(Material for this task Opens)

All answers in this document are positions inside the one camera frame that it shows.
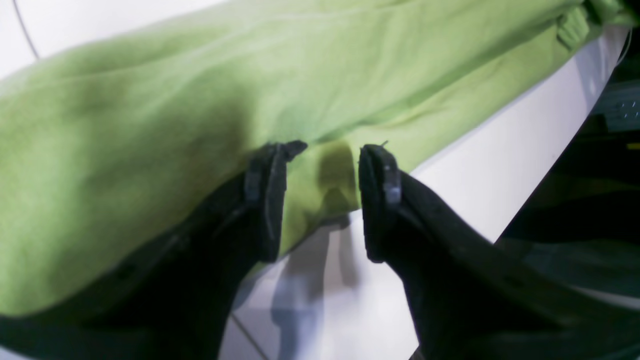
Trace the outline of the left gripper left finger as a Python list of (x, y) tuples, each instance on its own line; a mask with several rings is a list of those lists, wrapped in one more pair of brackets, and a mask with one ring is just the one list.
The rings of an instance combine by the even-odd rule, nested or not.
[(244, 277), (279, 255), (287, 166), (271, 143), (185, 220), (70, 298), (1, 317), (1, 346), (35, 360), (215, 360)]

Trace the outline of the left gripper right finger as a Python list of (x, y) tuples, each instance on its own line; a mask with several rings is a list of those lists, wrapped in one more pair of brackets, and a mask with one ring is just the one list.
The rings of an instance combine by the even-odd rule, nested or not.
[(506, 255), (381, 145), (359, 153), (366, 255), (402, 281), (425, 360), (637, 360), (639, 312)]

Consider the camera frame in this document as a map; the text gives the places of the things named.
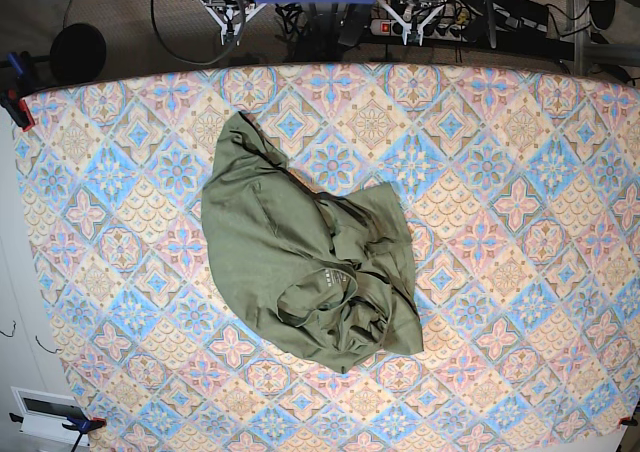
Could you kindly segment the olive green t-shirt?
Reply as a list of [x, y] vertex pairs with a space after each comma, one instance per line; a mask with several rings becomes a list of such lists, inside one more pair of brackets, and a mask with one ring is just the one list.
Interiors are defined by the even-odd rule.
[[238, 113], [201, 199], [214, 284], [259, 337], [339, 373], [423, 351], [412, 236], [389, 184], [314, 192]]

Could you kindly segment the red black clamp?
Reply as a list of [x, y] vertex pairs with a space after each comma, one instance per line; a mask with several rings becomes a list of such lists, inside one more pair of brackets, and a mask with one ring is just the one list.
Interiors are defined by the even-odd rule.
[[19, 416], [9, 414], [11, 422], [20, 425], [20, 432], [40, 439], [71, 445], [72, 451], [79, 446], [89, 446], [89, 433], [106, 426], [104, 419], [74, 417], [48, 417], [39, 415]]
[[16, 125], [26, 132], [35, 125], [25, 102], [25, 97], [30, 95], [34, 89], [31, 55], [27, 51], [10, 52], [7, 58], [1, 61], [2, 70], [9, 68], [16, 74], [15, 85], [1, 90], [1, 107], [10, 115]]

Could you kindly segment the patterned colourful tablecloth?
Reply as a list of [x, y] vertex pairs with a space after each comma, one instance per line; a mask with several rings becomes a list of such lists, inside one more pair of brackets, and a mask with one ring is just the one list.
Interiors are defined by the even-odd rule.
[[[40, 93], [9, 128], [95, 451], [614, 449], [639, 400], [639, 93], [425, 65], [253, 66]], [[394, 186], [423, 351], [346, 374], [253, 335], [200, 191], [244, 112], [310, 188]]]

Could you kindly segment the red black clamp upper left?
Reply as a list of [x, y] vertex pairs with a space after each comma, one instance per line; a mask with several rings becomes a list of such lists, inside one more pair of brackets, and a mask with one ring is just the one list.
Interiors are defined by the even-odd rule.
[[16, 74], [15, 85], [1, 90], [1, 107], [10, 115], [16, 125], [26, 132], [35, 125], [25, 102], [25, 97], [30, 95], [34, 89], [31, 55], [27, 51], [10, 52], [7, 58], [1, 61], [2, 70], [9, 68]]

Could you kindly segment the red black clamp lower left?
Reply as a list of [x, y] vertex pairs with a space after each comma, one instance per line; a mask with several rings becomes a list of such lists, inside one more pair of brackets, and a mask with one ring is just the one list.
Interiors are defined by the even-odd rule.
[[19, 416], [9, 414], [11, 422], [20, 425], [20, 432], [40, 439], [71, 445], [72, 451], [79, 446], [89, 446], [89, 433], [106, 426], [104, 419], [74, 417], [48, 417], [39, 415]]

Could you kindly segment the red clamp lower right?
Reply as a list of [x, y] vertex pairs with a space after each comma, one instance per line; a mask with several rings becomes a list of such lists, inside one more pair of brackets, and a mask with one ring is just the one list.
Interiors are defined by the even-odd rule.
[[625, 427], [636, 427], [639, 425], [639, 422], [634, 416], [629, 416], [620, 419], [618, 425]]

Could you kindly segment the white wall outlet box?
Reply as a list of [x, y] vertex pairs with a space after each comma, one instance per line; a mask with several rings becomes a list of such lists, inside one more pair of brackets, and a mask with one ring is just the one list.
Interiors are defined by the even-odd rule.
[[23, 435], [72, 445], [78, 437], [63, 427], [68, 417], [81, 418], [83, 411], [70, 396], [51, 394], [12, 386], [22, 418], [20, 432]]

(Material for this task Closes)
(Material for this task Opens)

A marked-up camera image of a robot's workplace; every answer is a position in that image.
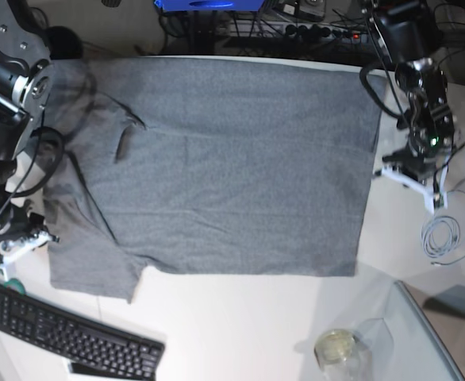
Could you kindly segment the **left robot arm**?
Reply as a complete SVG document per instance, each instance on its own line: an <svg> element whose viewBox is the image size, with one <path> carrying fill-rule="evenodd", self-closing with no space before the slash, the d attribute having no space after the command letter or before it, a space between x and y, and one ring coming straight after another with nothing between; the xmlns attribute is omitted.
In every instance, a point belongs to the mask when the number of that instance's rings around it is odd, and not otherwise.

(Material for this task Closes)
(Material for this task Opens)

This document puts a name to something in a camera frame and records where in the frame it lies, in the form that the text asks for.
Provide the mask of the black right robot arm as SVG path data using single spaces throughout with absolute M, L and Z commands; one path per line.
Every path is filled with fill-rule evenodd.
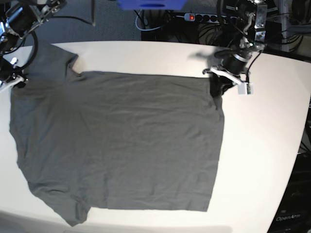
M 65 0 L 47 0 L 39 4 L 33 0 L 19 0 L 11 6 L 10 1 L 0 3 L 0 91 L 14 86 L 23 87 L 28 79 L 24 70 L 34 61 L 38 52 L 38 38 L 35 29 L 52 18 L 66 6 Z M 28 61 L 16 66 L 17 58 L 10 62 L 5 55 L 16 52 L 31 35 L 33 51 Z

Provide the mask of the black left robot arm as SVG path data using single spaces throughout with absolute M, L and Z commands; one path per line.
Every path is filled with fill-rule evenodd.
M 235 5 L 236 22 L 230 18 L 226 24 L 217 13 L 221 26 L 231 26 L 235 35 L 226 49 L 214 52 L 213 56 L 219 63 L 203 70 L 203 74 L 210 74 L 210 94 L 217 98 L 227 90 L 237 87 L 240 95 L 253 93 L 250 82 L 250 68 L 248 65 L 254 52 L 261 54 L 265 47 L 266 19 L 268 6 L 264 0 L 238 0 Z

(Material for this task Closes)

> **Task details**
Within the lines above, find those holding the word "lower" and copy them.

> **Solved problem**
Could you kindly segment the red black clamp lower left?
Could you kindly segment the red clamp lower right?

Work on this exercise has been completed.